Sarebbe stato Alfano il primo a sapere che i magistrati di Trapani stessero indagando su Giovanni Lo Sciuto, deputato dello stesso partito del ministro. Secondo il giudice, commentando la cosa col suo entourage, avrebbe dato il via alla fuga di notizie
L’ex deputato Cascio e una talpa al Viminale Grazie a loro Lo Sciuto apprende dell’indagine
Parlava di «politica responsabile» in un vecchio spot elettorale del 2011, Franco Cascio, ex presidente dell’Assemblea Regionale Siciliana, arrestato ieri nell’ambito dell’operazione Artemisia, messa a segno dai carabinieri di Trapani, che ha portato alla luce una loggia massonica segreta. Cascio è stato posto agli arresti domiciliari. Per gli investigatori avrebbe condizionato le indagini della magistratura e favorito l’organizzazione. Già nel 2012 il politico era rimasto coinvolto in un’inchiesta per scambio di voti e nel 2016 era stato condannato a due anni e otto mesi dal tribunale di Palermo e sospeso dall’Ars. Assolto in appello, nel dicembre di due anni fa ha ottenuto la riabilitazione. Ieri l’arresto.
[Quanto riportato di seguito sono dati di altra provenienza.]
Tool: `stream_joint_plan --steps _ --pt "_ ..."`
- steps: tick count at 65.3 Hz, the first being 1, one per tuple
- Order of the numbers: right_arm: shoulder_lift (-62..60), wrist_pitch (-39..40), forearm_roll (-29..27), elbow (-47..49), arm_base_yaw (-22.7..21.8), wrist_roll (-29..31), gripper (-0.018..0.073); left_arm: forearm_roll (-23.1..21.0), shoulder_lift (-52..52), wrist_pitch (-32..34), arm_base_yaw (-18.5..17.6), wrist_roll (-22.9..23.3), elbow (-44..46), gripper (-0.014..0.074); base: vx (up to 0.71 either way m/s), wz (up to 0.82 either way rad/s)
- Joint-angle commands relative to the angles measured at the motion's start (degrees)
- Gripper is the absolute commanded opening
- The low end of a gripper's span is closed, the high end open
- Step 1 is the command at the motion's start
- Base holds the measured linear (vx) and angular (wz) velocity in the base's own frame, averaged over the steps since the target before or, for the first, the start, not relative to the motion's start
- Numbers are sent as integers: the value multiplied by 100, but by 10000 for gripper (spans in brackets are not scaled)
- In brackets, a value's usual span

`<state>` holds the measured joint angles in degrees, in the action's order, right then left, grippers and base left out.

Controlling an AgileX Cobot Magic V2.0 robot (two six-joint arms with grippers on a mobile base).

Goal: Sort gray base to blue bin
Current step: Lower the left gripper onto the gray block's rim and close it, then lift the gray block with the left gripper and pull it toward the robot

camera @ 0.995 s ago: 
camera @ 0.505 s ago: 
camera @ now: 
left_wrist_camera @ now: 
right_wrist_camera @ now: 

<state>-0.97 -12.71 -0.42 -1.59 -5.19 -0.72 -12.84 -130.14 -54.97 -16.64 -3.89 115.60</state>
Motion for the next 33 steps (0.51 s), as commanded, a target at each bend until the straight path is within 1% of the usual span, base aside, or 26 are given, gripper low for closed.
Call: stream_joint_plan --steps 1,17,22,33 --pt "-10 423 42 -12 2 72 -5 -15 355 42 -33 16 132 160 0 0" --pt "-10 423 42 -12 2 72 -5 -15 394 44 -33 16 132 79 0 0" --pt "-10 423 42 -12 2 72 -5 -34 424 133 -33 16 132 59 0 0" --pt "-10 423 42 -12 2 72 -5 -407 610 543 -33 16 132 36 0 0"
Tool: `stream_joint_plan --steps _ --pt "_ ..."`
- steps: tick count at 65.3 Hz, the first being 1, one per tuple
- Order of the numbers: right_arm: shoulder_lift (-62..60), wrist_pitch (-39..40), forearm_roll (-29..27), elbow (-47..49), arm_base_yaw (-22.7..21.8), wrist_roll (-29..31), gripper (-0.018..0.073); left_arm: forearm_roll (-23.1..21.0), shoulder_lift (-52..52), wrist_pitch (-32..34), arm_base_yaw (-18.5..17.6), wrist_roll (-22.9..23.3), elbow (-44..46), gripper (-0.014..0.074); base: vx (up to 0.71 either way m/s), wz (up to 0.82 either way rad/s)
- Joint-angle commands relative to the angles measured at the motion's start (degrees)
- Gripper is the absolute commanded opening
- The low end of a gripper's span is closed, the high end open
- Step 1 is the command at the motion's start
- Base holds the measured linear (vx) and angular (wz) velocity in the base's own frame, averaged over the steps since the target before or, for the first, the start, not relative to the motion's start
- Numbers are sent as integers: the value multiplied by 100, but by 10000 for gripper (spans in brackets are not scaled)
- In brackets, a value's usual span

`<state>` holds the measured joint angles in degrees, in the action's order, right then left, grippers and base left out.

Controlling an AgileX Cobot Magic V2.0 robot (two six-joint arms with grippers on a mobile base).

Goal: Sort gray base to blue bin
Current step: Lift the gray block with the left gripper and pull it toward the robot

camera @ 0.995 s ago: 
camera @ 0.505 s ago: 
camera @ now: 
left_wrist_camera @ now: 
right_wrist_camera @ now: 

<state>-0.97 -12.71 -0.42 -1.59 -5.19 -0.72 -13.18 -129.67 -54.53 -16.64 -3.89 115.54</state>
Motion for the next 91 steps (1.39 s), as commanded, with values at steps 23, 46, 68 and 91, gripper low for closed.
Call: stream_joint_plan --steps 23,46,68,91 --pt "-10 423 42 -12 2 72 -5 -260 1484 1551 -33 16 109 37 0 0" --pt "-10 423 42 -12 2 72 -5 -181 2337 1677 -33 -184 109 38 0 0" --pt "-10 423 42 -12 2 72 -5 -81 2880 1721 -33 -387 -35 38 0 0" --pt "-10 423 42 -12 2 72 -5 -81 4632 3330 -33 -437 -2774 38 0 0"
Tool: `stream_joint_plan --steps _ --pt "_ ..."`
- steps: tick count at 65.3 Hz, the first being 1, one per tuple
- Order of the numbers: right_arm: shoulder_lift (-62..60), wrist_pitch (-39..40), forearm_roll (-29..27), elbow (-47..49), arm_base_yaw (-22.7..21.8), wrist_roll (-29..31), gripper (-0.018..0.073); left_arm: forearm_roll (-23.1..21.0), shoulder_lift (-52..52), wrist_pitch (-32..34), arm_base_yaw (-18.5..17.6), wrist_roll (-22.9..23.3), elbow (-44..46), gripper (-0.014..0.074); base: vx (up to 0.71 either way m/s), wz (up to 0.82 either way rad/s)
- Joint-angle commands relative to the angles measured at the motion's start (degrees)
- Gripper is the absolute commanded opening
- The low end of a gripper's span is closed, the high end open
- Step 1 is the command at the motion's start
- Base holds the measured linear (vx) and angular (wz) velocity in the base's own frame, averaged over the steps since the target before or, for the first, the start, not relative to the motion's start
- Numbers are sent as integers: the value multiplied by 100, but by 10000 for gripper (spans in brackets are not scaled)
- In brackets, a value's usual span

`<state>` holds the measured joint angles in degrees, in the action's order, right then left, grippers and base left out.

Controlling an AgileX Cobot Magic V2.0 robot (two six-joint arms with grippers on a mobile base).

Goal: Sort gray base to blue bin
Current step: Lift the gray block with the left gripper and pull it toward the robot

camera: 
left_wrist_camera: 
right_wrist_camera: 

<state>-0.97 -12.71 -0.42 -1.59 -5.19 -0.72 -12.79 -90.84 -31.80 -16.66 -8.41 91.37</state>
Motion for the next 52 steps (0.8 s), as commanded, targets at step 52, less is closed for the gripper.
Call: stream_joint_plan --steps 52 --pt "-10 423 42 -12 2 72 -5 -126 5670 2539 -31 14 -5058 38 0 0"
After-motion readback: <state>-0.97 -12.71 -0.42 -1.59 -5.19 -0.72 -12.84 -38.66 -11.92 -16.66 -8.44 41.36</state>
Secondo l’accusa avrebbe informato il suo ex compagno di partito nel Nuovo Centrodestra ed ex deputato all’Ars, Giovanni Lo Sciuto, di essere indagato e intercettato dai carabinieri. Una confidenza che Cascio avrebbe ricevuto direttamente da Roma, dall’ex capo della segreteria dell’allora ministro dell’interno Angelino Alfano, Giovannantonio Macchiarola, arrestato anche lui ieri con l’accusa di rivelazione di segreto d’ufficio. Ad inchiodare Cascio è una conversazione registrata tra Lo Sciuto e il suo autista di ritorno dall’Assemblea regionale Siciliana dove aveva incontrato Cascio. «I carabinieri hanno avuto il telefono sotto controllo quei venti giorni all’inizio, sarà venti giorni e poi l’hanno tolto», spiegava, salvo poi lamentarsi alcuni giorni dopo per essere stato avvisato in ritardo: «Lo sai che mi è caduto dal cuore questo a me? Me lo ha detto dopo tre mesi, perché dice “io lo sapevo e non ti ho detto niente…”».
Secondo gli inquirenti, Cascio era al corrente delle indagini già nel giugno del 2016. «Quali che fossero le ipotesi investigative alla base del procedimento penale, del dato era venuto a conoscenza Alfano Angelino – scrive il giudice per le indagini preliminari Emanuele Cersosimo – nella duplice veste di ministro dell’Interno e di presidente del Nuovo Centro Destra. Il ruolo istituzionale ricoperto dall’allora titolare del Viminale, infatti, gli aveva permesso di avere contatti con soggetti terzi, i quali lo avevano reso edotto del fatto che un deputato della propria corrente politica era oggetto di indagini da parte della magistratura. Tale notizia era stata commentata da Alfano con il suo entourage, dando il via alla comunicazione della stessa da parte di Macchiarola a Cascio».
Gli avvocati dell’ex presidente dell’Ars, attraverso una nota, specificano che «l’unica ipotesi di reato per la quale il nostro assistito è coinvolto nell’indagine riguarda un’ipotesi di favoreggiamento semplice. Da quanto emerge dalla piattaforma indiziaria – scrivono ancora i legali – cristallizzata nel titolo cautelare, l’ex presidente dell’Assemblea Regionale Siciliana è assolutamente estraneo a tutte le restanti ipotesi di reato riguardanti gli altri indagati».